Task to carry out:
In the entries below, count the lines that hold the string "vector" and state only that count.

Extracted material:

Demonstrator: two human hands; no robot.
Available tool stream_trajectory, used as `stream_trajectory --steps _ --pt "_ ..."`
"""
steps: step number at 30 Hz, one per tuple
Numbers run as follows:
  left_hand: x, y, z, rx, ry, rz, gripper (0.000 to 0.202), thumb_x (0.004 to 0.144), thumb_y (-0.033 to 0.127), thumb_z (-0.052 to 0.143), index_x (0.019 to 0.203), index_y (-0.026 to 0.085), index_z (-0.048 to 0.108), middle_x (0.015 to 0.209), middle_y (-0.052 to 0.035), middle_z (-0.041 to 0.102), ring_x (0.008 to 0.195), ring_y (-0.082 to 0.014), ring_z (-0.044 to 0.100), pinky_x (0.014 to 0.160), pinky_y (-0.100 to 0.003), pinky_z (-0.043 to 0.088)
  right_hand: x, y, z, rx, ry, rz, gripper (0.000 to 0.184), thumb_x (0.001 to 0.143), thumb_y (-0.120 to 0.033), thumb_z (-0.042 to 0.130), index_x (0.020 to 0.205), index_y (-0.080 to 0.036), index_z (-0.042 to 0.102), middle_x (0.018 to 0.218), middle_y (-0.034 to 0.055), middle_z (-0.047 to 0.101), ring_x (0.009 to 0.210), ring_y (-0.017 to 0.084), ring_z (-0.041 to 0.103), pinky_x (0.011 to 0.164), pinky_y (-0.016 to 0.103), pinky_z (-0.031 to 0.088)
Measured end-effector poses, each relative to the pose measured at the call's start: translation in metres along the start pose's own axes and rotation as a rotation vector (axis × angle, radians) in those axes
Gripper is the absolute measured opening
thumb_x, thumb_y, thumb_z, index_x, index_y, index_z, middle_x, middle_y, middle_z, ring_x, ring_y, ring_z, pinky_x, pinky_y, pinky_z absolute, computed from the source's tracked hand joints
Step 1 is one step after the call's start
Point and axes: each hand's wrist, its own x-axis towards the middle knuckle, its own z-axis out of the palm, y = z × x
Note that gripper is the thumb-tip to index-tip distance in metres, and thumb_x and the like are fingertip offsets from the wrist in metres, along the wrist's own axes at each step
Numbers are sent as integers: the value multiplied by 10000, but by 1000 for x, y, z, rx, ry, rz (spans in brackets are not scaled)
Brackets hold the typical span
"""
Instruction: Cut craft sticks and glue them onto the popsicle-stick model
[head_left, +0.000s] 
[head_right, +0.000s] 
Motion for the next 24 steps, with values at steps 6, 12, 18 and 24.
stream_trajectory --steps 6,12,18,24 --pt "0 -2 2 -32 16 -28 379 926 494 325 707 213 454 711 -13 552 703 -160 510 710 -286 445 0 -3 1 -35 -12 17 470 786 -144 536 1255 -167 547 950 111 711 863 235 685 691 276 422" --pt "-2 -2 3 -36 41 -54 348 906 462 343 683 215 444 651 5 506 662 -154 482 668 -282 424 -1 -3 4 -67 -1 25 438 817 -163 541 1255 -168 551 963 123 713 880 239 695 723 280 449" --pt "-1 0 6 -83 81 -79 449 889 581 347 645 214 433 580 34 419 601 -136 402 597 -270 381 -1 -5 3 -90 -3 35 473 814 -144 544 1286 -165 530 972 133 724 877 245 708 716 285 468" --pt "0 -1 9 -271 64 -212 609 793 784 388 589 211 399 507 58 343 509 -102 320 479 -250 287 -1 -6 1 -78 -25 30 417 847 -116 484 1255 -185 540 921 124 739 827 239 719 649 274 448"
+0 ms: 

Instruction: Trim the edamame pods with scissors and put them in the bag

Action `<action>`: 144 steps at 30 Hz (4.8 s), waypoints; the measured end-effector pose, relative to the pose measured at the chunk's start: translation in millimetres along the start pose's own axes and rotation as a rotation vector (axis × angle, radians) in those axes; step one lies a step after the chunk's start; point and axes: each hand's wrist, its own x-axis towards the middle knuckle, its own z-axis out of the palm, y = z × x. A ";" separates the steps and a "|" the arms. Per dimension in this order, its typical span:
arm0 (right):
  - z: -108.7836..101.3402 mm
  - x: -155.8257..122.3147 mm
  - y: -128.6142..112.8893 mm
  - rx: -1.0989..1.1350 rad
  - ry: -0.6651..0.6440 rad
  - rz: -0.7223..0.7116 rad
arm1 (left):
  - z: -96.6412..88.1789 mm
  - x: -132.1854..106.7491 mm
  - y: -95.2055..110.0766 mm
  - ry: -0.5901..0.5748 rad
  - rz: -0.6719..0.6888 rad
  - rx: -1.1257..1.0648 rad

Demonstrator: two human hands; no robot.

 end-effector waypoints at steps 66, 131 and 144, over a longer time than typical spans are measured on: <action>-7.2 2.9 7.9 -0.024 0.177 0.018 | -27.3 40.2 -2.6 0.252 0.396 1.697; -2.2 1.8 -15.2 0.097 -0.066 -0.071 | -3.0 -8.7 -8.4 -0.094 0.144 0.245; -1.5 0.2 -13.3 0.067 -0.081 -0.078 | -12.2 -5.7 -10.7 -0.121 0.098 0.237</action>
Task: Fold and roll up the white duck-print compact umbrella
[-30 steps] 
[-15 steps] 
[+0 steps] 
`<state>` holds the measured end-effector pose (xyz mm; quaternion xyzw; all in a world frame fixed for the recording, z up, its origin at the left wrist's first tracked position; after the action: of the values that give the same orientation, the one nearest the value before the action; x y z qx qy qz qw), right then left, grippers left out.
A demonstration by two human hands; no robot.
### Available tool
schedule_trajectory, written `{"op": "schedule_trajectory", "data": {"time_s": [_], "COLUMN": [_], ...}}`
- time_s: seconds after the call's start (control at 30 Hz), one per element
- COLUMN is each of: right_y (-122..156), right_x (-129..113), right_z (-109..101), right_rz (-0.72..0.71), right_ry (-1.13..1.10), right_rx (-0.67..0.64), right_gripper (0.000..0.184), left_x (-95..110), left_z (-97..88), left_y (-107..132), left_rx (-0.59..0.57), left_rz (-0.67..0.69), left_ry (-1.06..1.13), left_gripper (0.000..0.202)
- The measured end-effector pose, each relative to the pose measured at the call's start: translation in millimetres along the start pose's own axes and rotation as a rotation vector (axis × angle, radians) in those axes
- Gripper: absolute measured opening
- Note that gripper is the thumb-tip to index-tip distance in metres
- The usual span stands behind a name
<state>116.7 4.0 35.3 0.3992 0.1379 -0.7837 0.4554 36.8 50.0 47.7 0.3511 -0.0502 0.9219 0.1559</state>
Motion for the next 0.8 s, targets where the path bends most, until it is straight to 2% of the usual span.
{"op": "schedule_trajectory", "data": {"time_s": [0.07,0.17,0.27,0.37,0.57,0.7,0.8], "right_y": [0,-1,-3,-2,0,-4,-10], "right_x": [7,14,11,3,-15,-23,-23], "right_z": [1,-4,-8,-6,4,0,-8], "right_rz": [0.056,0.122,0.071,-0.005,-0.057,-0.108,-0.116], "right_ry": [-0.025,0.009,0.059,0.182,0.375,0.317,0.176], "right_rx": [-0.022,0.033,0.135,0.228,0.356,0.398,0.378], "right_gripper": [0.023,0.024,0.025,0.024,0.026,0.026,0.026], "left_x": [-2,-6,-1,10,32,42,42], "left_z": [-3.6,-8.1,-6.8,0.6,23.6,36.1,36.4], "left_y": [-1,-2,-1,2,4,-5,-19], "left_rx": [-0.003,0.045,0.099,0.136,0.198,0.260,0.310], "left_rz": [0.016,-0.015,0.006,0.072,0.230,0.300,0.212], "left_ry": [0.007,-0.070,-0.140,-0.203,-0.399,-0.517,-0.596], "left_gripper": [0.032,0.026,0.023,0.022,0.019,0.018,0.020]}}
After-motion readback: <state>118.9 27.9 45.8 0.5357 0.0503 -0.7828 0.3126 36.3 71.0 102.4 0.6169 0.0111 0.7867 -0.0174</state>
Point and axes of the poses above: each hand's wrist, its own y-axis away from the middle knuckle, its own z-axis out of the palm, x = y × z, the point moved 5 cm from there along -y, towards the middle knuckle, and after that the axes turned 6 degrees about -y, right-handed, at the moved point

Result:
3